Report how many lines of the data below contain "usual". Give nothing besides the number.

=== INPUT DATA ===

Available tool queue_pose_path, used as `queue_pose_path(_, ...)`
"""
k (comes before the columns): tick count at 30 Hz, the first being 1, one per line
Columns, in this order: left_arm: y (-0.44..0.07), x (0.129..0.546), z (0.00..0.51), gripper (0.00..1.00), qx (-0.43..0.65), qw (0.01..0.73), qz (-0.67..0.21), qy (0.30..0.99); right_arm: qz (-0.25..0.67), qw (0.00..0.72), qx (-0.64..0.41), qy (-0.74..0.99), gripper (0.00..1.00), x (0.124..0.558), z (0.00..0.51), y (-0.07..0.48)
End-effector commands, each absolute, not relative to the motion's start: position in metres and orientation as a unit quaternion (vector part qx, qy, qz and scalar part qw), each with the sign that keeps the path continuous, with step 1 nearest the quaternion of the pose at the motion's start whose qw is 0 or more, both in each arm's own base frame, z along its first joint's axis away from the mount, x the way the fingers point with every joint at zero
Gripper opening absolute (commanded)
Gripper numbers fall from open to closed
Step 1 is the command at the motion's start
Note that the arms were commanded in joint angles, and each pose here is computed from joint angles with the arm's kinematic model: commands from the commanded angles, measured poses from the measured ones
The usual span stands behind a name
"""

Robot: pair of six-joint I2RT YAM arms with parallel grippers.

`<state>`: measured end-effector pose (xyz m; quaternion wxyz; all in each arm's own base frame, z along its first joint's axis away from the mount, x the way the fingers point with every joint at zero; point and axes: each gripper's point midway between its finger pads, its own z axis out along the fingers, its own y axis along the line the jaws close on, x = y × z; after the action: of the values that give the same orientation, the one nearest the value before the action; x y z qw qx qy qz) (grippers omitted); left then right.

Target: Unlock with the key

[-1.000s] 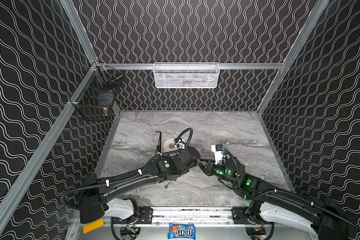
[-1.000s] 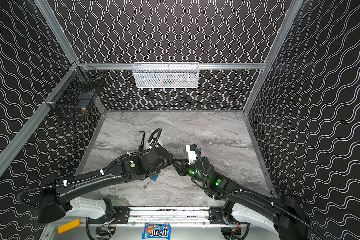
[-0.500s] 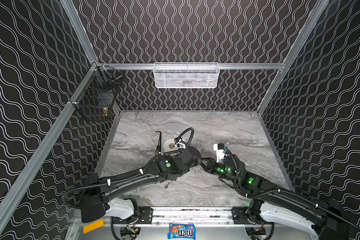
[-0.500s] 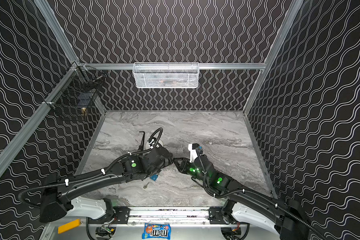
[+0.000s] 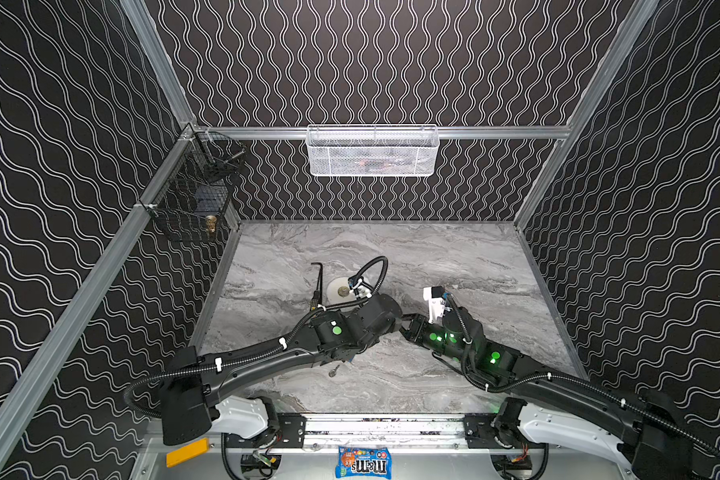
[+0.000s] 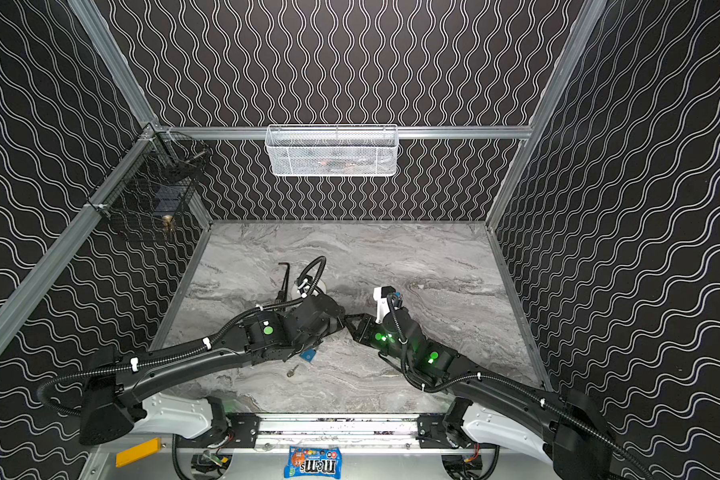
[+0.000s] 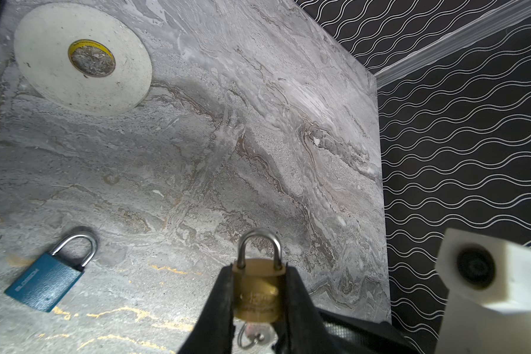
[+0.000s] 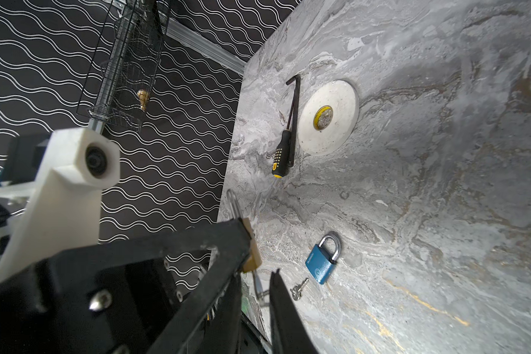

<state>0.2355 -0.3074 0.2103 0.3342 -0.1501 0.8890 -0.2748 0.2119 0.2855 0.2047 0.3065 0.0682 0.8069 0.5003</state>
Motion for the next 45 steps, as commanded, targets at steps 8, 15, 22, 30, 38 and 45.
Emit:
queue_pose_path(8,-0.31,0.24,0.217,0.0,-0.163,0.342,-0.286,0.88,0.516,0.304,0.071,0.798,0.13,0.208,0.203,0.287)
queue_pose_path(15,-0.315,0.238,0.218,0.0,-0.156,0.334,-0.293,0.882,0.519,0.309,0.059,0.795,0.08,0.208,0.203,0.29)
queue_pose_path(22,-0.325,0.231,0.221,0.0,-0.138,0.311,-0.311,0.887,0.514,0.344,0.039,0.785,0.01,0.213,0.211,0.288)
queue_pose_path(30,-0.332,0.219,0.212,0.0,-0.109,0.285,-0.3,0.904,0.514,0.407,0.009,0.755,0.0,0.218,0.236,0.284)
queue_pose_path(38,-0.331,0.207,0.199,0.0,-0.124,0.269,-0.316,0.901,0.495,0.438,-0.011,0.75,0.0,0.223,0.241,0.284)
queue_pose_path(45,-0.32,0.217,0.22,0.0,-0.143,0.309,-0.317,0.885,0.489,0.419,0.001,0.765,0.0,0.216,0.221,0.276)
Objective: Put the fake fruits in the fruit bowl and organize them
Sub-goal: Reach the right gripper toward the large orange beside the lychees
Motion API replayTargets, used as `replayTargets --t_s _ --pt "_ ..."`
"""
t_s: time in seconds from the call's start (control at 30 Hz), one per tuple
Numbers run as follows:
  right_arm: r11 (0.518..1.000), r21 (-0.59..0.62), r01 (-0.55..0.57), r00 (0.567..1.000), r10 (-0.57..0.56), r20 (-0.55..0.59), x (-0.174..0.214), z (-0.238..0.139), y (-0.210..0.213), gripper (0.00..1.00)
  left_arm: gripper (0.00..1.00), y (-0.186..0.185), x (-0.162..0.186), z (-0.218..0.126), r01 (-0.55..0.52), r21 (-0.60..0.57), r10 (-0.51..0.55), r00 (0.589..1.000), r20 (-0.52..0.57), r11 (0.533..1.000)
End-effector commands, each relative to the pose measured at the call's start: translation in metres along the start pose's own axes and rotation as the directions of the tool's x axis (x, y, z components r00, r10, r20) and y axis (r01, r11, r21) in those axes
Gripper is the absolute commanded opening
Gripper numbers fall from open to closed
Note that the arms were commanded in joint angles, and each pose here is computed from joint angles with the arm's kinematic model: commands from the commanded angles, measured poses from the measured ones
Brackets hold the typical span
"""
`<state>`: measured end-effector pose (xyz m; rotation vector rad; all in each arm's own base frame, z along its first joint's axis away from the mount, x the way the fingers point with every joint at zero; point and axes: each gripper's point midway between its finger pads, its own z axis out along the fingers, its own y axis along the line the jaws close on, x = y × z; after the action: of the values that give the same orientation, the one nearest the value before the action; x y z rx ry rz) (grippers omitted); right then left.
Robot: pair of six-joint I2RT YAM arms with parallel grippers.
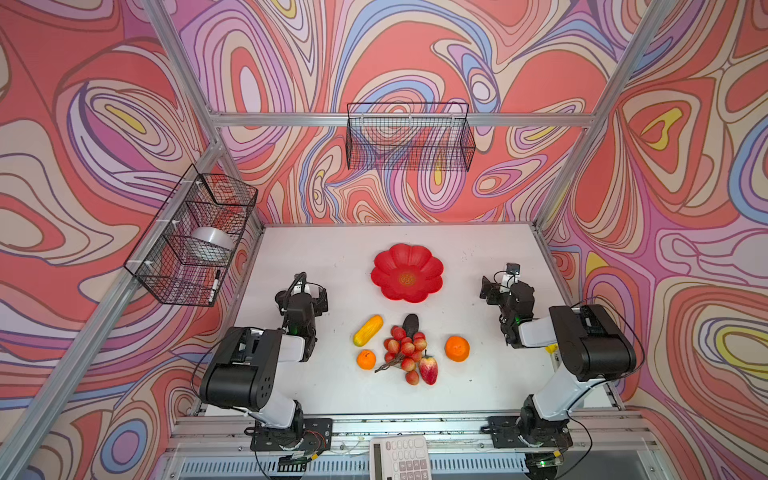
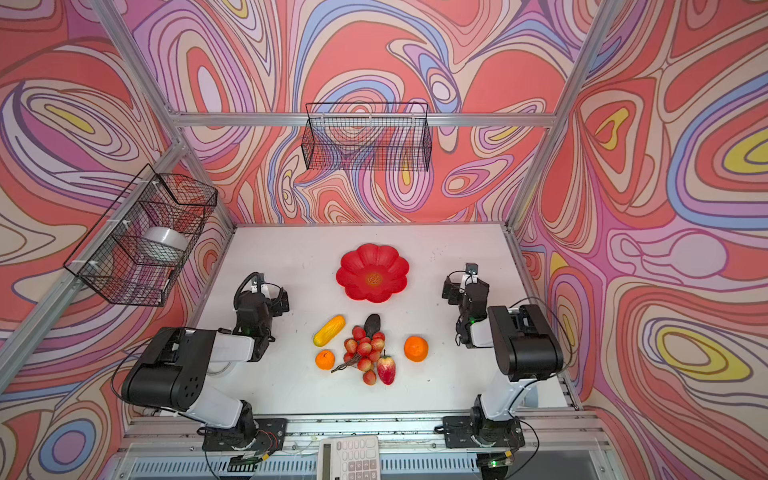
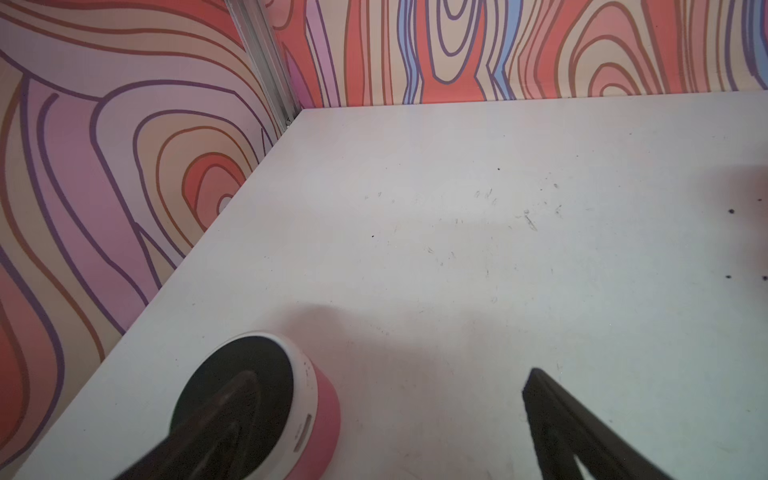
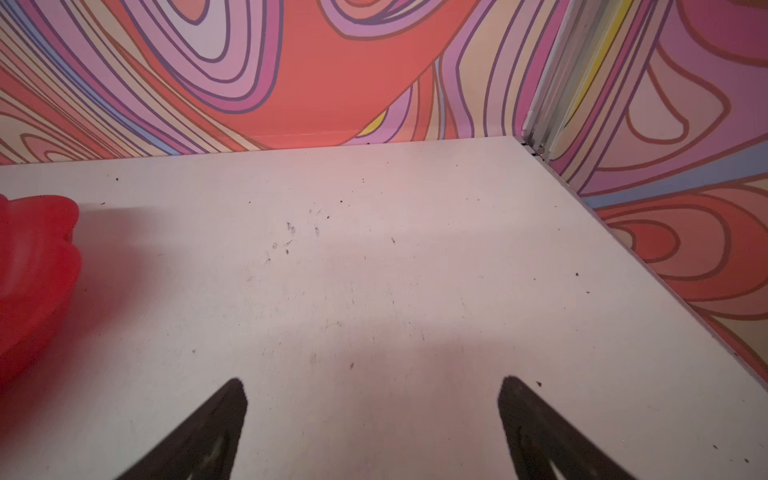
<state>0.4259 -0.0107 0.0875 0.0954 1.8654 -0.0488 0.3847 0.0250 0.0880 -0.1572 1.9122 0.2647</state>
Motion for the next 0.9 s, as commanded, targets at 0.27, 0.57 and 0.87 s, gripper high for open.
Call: replayTargets --t_s 0.27,0.57,0.87 --pt "1.0 -0.004 -0.008 1.0 0.008 0.009 -0.0059 0.0015 0.0 0.98 1.0 -0.0001 -0.0066 0.0004 0.011 0.005 -0.011 1.0 0.024 1.0" --pt "1.0 -0.005 -0.01 1.0 0.01 0.007 -0.0055 0.0018 0.0001 0.98 1.0 0.0001 -0.0058 0.0005 0.011 0.004 -0.011 1.0 0.021 1.0" --pt "1.0 -0.004 -0.009 1.0 0.009 0.008 -0.0058 0.0016 0.0 0.98 1.0 -0.0006 -0.006 0.0013 0.012 0.011 -0.013 1.0 0.018 1.0"
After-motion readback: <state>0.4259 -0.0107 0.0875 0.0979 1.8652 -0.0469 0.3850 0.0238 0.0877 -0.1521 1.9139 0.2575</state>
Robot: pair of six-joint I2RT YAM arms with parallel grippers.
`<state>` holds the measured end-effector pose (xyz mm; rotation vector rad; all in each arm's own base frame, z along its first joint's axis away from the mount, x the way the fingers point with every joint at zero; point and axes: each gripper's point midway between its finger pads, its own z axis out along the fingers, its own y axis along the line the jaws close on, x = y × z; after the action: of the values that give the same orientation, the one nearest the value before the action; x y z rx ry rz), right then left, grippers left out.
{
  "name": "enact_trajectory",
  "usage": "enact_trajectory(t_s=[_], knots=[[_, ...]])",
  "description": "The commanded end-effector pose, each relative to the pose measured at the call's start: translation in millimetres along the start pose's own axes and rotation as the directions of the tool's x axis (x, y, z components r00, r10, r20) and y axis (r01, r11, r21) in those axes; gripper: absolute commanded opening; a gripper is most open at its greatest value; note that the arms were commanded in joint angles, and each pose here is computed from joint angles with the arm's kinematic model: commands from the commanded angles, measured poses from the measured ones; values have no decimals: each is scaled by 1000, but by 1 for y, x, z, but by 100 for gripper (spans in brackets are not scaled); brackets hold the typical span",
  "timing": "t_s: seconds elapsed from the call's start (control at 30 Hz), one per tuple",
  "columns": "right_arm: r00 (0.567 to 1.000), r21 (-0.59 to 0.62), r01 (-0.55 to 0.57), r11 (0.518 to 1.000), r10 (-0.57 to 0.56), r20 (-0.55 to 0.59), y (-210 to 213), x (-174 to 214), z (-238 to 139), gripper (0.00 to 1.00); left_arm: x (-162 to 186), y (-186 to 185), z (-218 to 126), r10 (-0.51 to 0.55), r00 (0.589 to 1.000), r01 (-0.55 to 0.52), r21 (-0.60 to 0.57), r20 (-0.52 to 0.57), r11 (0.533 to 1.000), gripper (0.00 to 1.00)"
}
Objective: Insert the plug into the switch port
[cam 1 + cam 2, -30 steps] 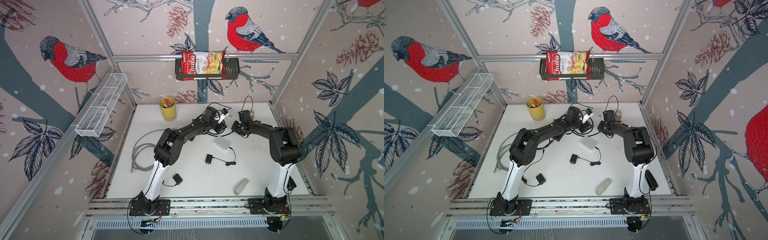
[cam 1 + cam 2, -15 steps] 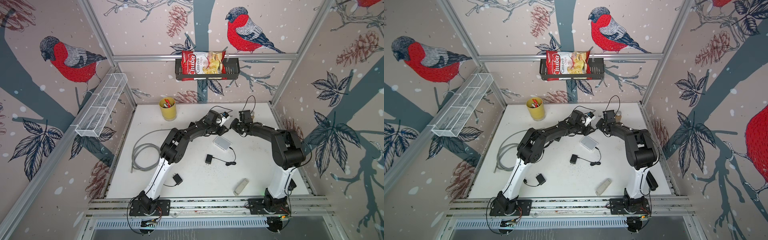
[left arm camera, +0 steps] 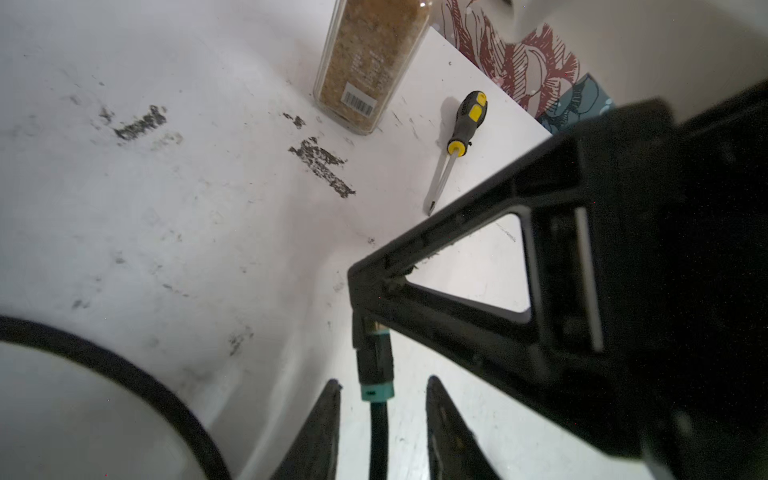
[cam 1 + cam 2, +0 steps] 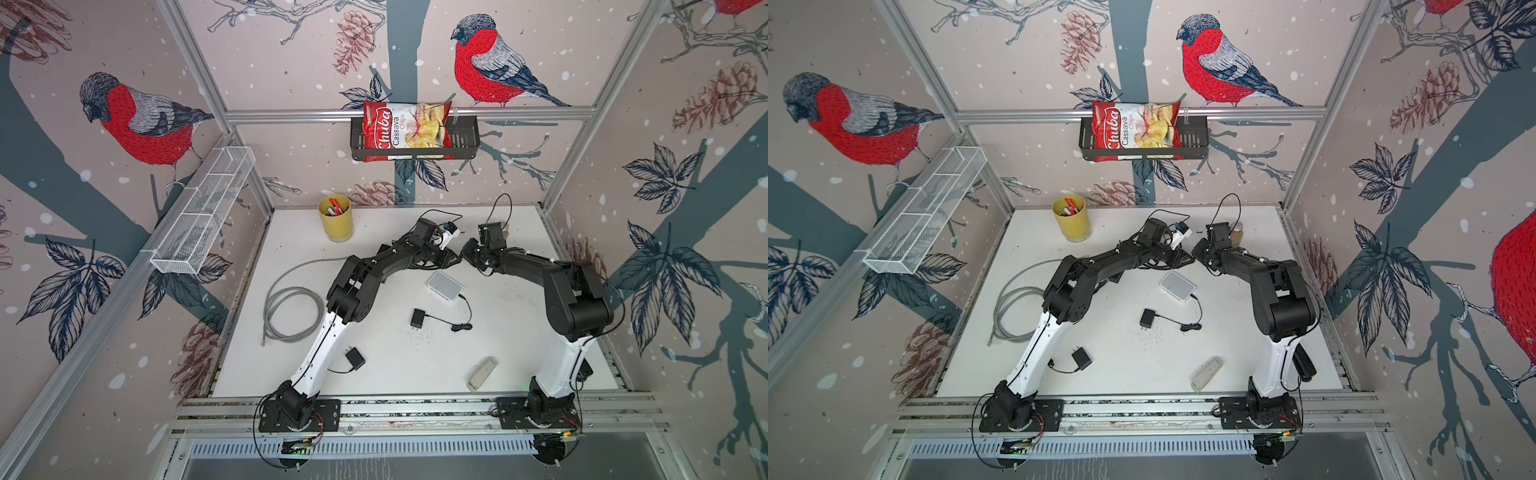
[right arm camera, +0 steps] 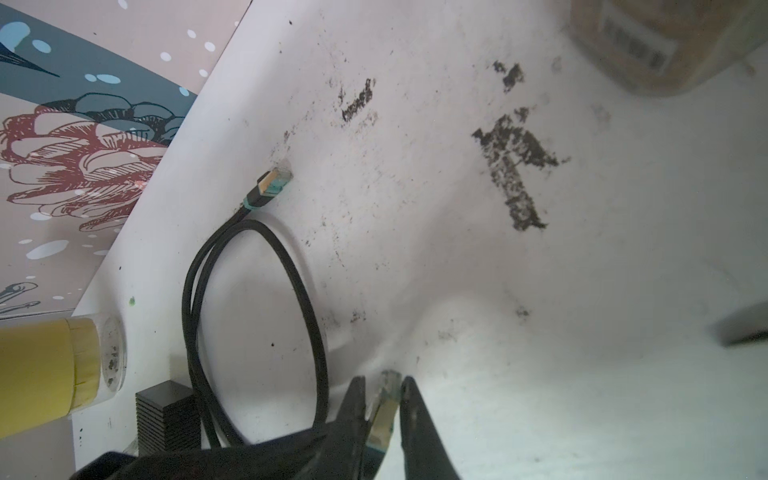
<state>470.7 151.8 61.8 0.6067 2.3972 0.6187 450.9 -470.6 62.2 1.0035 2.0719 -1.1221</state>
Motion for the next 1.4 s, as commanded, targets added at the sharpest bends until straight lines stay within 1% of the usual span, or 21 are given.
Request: enact_trajectory(t_s=[0.0, 0.13, 0.27, 0.37, 0.57, 0.73, 0.8, 0.83, 0.97, 1.03, 1.13, 1.27, 1.37], knots=[[1000, -29, 3, 1000, -2, 19, 8, -5, -2, 18, -2, -9, 1, -15, 1000, 15, 65, 8, 998, 35], [1000, -37, 6, 999, -5, 14, 10, -4, -2, 18, -3, -5, 2, -27, 1000, 26, 51, 15, 998, 33], [1000, -40, 7, 999, -6, 11, 11, -2, -3, 18, -5, -6, 3, -44, 999, 42, 74, 21, 996, 29], [1000, -47, 7, 999, -7, 10, 12, 0, -3, 18, -4, -3, 5, -55, 998, 53, 71, 21, 996, 24], [1000, -46, 5, 999, -4, 7, 10, 2, -3, 18, -6, -6, 5, -60, 998, 58, 88, 26, 994, 18], [1000, -56, 7, 998, -7, 5, 12, 3, -4, 18, -8, -3, 4, -66, 997, 63, 80, 31, 995, 9], [1000, -63, 13, 998, -13, -1, 14, 4, -5, 20, -8, -3, 4, -63, 998, 61, 74, 28, 995, 7], [1000, -61, 14, 998, -14, 0, 13, 4, -6, 23, -8, -1, 4, -55, 998, 53, 63, 26, 997, 6], [999, -42, 33, 999, -33, 13, 7, -1, -15, 45, -4, 6, 0, 12, 1000, -12, -7, -1, 1000, 6], [999, -39, 41, 998, -41, 17, 2, -4, -21, 50, -3, 6, -4, 60, 998, -60, -24, -10, 998, 6], [999, -80, 33, 996, -33, 6, -3, -5, -30, 51, -1, 5, -9, 148, 989, -149, -51, -17, 988, 6], [996, -193, 51, 980, -64, -61, 0, 4, -35, 49, -2, 4, -20, 281, 960, -281, -107, -16, 954, 6], [991, -287, 52, 957, -85, -104, 6, 12, -37, 48, -1, -2, -27, 349, 937, -350, -106, -27, 931, 6]])
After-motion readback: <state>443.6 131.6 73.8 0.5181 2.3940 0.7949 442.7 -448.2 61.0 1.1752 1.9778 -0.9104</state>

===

_RESPONSE_
2